Help with s&r regex

Forum Moderators: coopster & phranque

Message Too Old, No Replies

Help with s&r regex

Joe Belmaati

4:31 pm on Dec 22, 2004 (gmt 0)

Hi,
I am trying to remove the following sequence of text from some documents, but I can't get my regex to work. Any help is MUCH appreciated:


A test
T 1999 Some text spaces and numbers
D 01012002
#

Here's what I have tried:


s/A\s+test\nT\s+(.*)\nD\s+01012002\n#\n//g;
s/A\s+test\nT\s+(.*)\nD\s+01012002\n#\n//g;
s/(A\s+test\nT\s+.*\nD\s+01012002\n#\n)//g;
s/A\A test\nT (.*)\nD 01012002\n#\n//g;

Thank you VERY much :D

Sincerely,
Joe Belmaati
Copenhagen Denmark

wruppert

6:40 pm on Dec 22, 2004 (gmt 0)

By default, Perl only matches on single lines. Your match is failing because it crosses several lines.

You can get it to do what you want by adding the "s" option along with your "g" option. The "s" option causes Perl to consider the text as one big string, regardless of newlines.

Look under "s/PATTERN/REPLACEMENT/egimosx" in perlop for details.

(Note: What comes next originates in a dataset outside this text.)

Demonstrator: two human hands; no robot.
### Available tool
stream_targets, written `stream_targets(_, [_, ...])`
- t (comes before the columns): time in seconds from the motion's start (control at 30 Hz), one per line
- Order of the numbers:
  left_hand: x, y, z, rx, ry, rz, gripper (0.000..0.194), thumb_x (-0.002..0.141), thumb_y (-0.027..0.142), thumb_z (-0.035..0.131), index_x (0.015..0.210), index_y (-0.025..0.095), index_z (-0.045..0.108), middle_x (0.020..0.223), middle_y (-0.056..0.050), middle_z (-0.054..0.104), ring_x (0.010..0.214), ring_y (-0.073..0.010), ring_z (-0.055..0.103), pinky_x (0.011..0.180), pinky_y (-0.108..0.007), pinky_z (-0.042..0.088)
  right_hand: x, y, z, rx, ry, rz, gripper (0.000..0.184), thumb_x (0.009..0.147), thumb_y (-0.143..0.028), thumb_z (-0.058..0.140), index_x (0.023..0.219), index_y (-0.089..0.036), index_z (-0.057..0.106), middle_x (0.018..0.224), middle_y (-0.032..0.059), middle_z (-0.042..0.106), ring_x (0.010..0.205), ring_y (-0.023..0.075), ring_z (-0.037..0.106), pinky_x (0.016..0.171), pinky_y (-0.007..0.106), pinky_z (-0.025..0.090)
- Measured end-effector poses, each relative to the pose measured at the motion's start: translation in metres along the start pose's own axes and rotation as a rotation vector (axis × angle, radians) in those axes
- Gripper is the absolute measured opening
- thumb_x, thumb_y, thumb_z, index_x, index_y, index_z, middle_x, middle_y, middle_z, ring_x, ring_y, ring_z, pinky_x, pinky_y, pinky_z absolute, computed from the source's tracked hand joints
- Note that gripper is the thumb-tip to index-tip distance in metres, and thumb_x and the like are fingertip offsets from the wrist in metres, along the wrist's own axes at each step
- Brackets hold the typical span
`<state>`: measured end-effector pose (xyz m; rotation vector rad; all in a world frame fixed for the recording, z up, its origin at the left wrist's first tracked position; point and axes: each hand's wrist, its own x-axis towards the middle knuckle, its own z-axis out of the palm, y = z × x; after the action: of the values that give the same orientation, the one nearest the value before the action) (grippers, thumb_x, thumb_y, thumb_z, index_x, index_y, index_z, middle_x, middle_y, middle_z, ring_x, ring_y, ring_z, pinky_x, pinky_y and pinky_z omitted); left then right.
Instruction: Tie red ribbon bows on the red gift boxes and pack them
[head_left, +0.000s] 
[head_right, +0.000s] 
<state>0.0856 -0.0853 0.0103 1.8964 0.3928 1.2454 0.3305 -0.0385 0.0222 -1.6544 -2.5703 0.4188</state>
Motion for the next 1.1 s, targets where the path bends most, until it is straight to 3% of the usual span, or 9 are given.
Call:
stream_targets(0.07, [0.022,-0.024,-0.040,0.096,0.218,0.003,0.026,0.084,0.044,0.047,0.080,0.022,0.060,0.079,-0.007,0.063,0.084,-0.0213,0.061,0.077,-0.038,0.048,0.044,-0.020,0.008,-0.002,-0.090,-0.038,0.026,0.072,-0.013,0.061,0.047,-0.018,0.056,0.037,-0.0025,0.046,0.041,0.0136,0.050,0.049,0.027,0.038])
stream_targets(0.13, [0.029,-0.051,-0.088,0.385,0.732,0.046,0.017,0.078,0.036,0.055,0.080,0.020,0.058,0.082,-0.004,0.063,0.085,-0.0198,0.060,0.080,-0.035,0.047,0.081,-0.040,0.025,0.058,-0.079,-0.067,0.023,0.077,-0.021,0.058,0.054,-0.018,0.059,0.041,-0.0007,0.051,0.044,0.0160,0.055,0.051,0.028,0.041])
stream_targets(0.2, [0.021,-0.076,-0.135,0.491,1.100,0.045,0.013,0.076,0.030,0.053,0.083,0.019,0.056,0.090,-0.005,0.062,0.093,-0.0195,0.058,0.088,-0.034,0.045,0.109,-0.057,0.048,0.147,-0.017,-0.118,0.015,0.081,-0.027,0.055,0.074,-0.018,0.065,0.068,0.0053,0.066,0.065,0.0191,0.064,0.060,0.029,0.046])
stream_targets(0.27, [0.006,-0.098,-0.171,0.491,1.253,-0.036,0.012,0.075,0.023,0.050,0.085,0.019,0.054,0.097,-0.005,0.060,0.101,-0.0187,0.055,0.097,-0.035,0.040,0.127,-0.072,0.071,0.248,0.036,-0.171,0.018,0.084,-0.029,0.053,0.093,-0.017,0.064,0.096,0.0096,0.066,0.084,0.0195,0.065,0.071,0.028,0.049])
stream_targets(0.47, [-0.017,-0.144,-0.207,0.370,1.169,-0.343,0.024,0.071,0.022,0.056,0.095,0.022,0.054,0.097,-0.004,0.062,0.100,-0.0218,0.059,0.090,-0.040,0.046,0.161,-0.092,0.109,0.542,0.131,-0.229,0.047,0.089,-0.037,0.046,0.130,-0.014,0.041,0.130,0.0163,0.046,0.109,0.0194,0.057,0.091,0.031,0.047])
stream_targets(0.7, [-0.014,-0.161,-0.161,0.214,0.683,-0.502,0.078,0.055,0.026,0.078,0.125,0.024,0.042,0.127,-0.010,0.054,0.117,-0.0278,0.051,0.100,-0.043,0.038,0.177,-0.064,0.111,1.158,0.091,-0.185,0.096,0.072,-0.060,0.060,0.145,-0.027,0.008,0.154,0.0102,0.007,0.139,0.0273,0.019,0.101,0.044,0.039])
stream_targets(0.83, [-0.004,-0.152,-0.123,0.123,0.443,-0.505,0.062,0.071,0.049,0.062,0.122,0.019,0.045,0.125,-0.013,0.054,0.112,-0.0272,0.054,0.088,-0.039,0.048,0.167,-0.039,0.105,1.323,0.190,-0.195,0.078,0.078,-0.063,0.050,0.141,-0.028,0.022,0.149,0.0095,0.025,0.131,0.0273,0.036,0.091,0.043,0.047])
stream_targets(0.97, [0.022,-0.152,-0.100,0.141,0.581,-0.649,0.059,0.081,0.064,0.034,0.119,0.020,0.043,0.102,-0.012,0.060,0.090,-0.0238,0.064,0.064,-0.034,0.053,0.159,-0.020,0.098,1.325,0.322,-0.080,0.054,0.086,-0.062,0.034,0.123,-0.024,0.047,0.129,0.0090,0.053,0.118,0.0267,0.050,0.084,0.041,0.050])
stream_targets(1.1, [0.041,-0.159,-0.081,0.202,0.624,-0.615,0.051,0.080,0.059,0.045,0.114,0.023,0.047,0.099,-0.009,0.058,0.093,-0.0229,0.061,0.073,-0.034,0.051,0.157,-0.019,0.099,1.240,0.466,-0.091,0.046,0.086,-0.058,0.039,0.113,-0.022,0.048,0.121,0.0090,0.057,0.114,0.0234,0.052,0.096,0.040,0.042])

Your first attempt plus the "s" should work, although you might want to check for beginning of line, if appropriate:

s/^A\s+test\nT\s+(.*)\nD\s+01012002\n#\n//gs;

rocknbil

6:51 pm on Dec 22, 2004 (gmt 0)

Hoo boy I suck at regexps, usually have to do them several times to get it right. But I'm going to try this anyway in hopes that some of the perl masters further along the path can help correct my thinking. :-)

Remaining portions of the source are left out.